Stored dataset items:
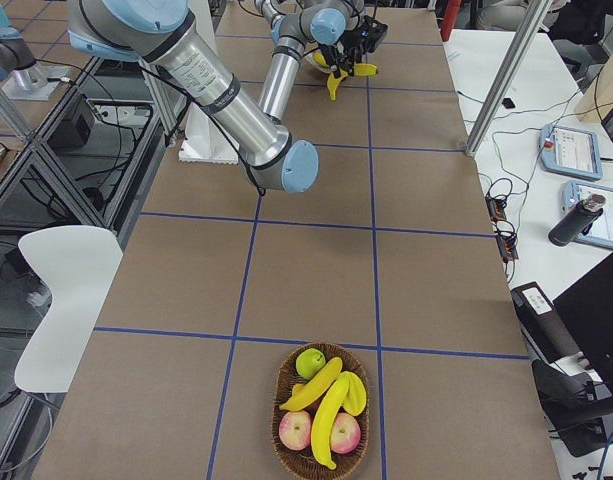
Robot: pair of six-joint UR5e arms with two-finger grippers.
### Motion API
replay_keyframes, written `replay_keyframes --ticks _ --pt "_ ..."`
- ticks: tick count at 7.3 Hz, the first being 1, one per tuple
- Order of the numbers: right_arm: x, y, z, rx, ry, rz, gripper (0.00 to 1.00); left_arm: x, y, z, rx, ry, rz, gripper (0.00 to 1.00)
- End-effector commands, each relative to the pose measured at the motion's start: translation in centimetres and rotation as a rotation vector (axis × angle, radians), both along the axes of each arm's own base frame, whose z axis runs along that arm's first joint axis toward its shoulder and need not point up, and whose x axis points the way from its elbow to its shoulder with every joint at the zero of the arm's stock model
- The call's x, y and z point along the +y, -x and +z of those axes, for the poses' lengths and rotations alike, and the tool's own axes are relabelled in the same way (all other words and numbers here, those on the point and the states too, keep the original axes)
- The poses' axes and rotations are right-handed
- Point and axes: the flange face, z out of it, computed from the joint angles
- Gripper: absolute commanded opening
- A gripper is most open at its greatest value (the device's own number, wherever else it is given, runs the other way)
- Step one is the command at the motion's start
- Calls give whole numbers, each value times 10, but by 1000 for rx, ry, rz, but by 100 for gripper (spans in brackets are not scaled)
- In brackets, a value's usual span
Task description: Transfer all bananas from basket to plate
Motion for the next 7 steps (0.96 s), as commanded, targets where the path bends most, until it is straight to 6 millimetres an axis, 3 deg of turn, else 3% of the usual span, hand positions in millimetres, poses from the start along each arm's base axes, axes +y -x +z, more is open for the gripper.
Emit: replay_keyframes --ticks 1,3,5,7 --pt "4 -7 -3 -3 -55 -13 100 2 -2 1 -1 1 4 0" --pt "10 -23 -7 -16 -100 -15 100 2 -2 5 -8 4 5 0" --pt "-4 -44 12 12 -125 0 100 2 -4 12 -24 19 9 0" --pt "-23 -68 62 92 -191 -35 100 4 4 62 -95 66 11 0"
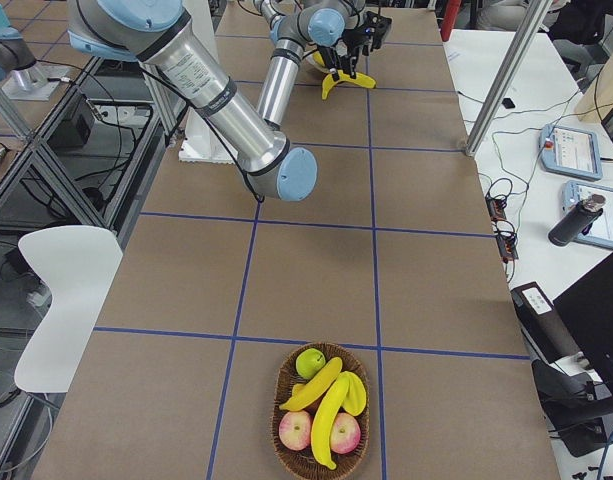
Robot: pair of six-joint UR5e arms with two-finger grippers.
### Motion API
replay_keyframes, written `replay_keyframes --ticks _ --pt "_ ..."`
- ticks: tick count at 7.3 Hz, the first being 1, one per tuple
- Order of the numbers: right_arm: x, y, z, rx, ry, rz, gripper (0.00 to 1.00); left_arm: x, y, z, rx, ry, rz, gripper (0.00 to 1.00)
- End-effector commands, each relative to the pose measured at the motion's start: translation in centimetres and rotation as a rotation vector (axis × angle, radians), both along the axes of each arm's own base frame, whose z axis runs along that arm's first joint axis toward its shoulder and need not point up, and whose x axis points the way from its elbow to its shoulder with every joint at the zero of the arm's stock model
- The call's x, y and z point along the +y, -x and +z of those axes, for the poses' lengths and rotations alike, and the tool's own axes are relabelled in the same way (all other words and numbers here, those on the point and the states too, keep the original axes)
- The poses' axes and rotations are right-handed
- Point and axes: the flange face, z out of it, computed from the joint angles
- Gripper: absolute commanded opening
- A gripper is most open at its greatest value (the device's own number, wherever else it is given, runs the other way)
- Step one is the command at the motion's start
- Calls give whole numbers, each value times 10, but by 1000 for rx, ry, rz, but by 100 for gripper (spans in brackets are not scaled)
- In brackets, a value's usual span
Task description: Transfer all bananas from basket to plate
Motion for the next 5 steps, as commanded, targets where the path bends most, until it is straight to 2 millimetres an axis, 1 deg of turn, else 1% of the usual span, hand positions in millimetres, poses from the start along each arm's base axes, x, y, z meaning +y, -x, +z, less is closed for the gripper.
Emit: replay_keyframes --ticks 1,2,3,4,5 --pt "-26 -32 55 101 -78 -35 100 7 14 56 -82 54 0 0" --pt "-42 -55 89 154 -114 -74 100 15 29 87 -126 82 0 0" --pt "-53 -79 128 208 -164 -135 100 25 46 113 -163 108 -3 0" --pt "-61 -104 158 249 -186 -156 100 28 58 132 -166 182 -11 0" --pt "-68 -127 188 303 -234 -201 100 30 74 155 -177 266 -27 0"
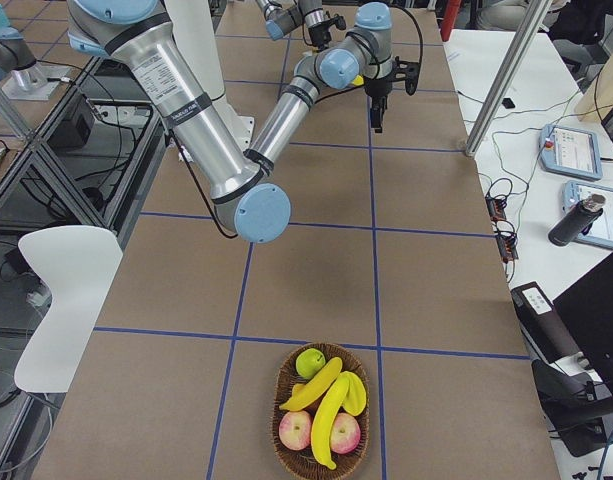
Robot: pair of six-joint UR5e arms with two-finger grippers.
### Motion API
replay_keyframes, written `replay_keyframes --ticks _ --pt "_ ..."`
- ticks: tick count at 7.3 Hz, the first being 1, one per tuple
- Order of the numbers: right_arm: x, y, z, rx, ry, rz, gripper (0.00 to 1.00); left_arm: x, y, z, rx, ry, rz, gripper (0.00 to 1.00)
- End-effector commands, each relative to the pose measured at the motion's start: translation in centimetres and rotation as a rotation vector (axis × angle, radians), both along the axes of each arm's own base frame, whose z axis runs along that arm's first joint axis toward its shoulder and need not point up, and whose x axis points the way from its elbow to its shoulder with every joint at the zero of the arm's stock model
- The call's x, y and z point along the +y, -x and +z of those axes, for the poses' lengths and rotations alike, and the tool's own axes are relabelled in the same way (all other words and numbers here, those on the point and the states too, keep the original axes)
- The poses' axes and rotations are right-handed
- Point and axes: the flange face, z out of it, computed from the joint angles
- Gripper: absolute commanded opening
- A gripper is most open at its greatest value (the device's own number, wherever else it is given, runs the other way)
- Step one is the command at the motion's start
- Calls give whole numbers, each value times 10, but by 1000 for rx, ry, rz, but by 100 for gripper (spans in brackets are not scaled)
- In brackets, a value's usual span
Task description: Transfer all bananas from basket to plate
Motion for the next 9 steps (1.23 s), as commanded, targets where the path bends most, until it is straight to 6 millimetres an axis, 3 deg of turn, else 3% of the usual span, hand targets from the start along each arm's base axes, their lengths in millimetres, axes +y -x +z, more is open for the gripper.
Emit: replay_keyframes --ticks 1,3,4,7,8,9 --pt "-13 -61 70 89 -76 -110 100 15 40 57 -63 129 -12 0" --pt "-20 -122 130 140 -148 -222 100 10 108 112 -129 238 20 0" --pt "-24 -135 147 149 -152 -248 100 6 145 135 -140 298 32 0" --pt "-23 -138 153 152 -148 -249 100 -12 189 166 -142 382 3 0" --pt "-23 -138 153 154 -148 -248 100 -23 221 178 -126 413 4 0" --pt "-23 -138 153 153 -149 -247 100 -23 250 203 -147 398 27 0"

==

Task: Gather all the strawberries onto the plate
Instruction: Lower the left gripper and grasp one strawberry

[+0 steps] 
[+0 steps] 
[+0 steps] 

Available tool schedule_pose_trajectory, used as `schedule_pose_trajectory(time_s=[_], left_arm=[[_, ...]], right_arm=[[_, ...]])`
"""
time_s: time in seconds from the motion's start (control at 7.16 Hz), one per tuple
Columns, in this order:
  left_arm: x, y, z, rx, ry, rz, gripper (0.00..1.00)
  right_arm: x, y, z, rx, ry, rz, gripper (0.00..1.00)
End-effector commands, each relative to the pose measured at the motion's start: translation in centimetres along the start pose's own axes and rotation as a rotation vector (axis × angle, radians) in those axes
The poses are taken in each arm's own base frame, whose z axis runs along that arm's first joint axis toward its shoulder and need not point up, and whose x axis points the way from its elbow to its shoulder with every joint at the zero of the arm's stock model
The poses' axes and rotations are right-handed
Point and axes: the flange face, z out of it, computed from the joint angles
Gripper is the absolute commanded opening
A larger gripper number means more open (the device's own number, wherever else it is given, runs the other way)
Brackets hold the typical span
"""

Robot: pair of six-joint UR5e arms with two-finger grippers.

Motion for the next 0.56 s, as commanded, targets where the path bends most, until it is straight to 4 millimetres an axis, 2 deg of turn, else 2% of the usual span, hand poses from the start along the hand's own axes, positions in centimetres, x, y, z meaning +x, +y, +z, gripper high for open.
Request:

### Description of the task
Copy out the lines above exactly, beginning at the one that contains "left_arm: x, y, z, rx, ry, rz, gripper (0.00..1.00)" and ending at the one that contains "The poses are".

### Result
  left_arm: x, y, z, rx, ry, rz, gripper (0.00..1.00)
  right_arm: x, y, z, rx, ry, rz, gripper (0.00..1.00)
End-effector commands, each relative to the pose measured at the motion's start: translation in centimetres along the start pose's own axes and rotation as a rotation vector (axis × angle, radians) in those axes
The poses are taken in each arm's own base frame, whose z axis runs along that arm's first joint axis toward its shoulder and need not point up, and whose x axis points the way from its elbow to its shoulder with every joint at the zero of the arm's stock model

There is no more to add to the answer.